Jóvenes excursionistas españoles tomando un descanso en la zona de los árboles costero.
Dos jóvenes mantienen una conversación.
Xavierarnau (iStock)

Muchos dicen que cuando eres treintañero estás ante la mejor década de la vida. Esta semana he cumplido 31 años, es decir, han pasado los primeros 365 días desde que arranqué mi cuarto decenio. Es una etapa donde se junta la madurez con la inmadurez, aunque algunos no lo reconozcan. Se pueden ver con cierta perspectiva tanto la adolescencia como las tonterías que se hicieron en la juventud, pero también se vislumbra como un horizonte lejano la jubilación. Hace un tiempo escuché a una persona decir que la vida se divide en tres etapas. Las primeras tres décadas se sitúan en el aprendizaje y la formación, todo gira en torno a ello. En la segunda toca trabajar duro y comprendería desde los 30 a los 60 años. Por último, habría otra donde lo que gana es el disfrute y la sabiduría, que comprendería desde los 60 en adelante, siempre que la salud lo permita. Una reflexión que puede ser perfectamente real con la esperanza de vida de la sociedad actual.

"Si tuviésemos la certeza de lo que nos va a deparar la vida, esto sería un trámite más y, por lo tanto, perdería su esencia"

El treintañero, por lo general, es una persona rebosante de energía, capaz de echarse a sus espaldas cualquier problema, con ambición y multitud de ideas en su cabeza. Salvo excepciones, suele ser gente dispuesta a comerse el mundo. En su contra juega la virtud de la inexperiencia y el debate interno.
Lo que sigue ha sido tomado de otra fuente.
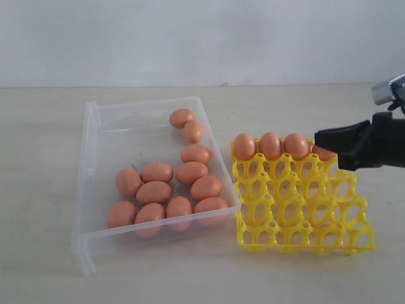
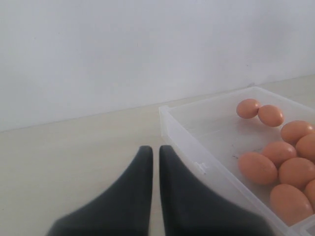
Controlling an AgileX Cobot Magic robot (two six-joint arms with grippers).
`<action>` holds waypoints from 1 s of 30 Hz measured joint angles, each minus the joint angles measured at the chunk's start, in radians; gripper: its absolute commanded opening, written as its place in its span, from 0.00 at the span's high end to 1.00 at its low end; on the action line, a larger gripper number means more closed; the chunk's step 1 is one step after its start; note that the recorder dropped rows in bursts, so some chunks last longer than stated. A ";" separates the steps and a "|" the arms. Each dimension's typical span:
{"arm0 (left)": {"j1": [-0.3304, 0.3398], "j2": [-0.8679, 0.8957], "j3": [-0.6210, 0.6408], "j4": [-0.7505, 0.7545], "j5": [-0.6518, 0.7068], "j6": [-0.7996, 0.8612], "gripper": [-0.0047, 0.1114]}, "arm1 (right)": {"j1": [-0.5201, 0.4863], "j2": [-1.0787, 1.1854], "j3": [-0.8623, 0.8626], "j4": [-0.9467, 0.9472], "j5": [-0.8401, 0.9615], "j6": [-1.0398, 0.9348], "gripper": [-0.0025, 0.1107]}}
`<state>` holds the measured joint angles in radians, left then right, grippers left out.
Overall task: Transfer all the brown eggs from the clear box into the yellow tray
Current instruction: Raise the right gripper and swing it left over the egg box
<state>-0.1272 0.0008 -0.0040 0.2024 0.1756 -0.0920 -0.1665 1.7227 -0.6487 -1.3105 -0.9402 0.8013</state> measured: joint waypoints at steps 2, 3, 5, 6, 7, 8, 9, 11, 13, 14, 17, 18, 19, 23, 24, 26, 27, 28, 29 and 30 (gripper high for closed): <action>0.000 0.000 0.000 0.000 0.000 0.000 0.93 | 0.008 -0.100 0.029 0.007 -0.057 -0.005 0.98; 0.000 0.000 0.000 0.000 0.000 0.000 0.93 | 0.021 -0.150 0.041 0.009 -0.073 -0.002 0.98; 0.000 0.000 0.000 0.000 0.000 0.000 0.93 | 0.067 -0.231 0.053 0.009 -0.072 0.026 0.98; 0.000 0.000 0.000 0.000 0.000 0.000 0.93 | 0.104 -0.269 0.055 0.000 -0.053 0.052 0.98; 0.000 0.000 0.000 0.000 0.000 0.000 0.93 | 0.139 -0.299 0.055 -0.010 -0.030 0.074 0.98; 0.000 0.000 0.000 0.000 0.000 0.000 0.93 | 0.188 -0.322 0.057 -0.020 0.005 0.102 0.98; 0.000 0.000 0.000 0.000 0.000 0.000 0.93 | 0.241 -0.337 0.059 -0.026 0.046 0.126 0.98; 0.000 0.000 0.000 0.000 0.000 0.000 0.93 | 0.340 -0.348 0.061 -0.040 0.141 0.180 0.97; 0.000 0.000 0.000 0.000 0.000 0.000 0.93 | 0.445 -0.348 0.048 -0.073 0.249 0.259 0.92; 0.000 0.000 0.000 0.000 0.000 0.000 0.93 | 0.495 -0.344 0.034 -0.109 0.318 0.321 0.89; 0.000 0.000 0.000 0.000 0.000 0.000 0.93 | 0.614 -0.325 -0.022 -0.305 0.505 0.625 0.75; 0.000 0.000 0.000 0.000 0.000 0.000 0.93 | 0.635 -0.314 -0.042 -0.351 0.532 0.713 0.71; 0.000 0.000 0.000 0.000 0.000 0.000 0.93 | 0.652 -0.303 -0.055 -0.375 0.542 0.781 0.70; 0.000 0.000 0.000 0.000 0.000 0.000 0.93 | 0.739 -0.217 -0.161 -0.415 0.470 0.937 0.96; 0.000 0.000 0.000 0.000 0.000 0.000 0.93 | 0.795 -0.177 -0.194 -0.419 0.500 0.775 0.98; 0.000 0.000 0.000 0.000 0.000 0.000 0.93 | 0.891 -0.135 -0.206 -0.429 0.625 0.414 0.98; 0.000 0.000 0.000 0.000 0.000 0.000 0.93 | 0.922 -0.129 -0.206 -0.432 0.688 0.315 0.98; 0.000 0.000 0.000 0.000 0.000 0.000 0.93 | 0.961 -0.119 -0.209 -0.432 0.785 0.204 0.98; 0.000 0.000 0.000 0.000 0.000 0.000 0.93 | 0.999 -0.111 -0.218 -0.436 0.901 0.108 0.98; 0.000 0.000 0.000 0.000 0.000 0.000 0.93 | 1.033 -0.104 -0.225 -0.440 1.033 0.026 0.98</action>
<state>-0.1272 0.0008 -0.0040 0.2024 0.1756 -0.0920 0.8667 1.6192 -0.8738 -1.7505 0.0925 0.8270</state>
Es una temporada en la cual surgen muchas preguntas a las que es difícil dar una respuesta y que pueden marcar el resto de tu estancia en este mundo. ¿Me caso o no?, ¿tengo hijos ya o espero un poco?, ¿sigo viviendo de alquiler o doy un paso con una hipoteca?, ¿tengo opciones de prosperar profesionalmente?, ¿me lanzo a abrir un negocio?, ¿me quedaré con este salario de por vida?, ¿estaré solo para siempre?, ¿dejo el gin-tonic y bebo solo vino o cerveza?, ¿me busco la vida en otro país?... Y así hasta miles de cuestiones que cada cual tiene en su mente. Una especie de sinvivir tras el que muchos desatan la tan odiada “ansiedad”, es decir, el miedo a lo que vendrá.

No tengo ni idea sobre si esta es o no la mejor década de la vida, quizá sí o quizá no. Está claro que son tiempos de observar, trabajar y aprender todo lo posible. Un periodo donde hay que intentarlo, no cansarse de sumar proyectos y perder el temor al fracaso. Hay espacio suficiente para rectificar si es necesario, y si no, siempre quedará la experiencia vivida. La incertidumbre es un enemigo a primera vista, pero también el mayor aliado, ya que da sentido a lo que viene. Si todos tuviésemos la certeza de lo que nos va a deparar la vida, esto sería un trámite más y, por lo tanto, perdería su esencia. Os daré mi visión dentro de nueve años, de momento me toca vivir.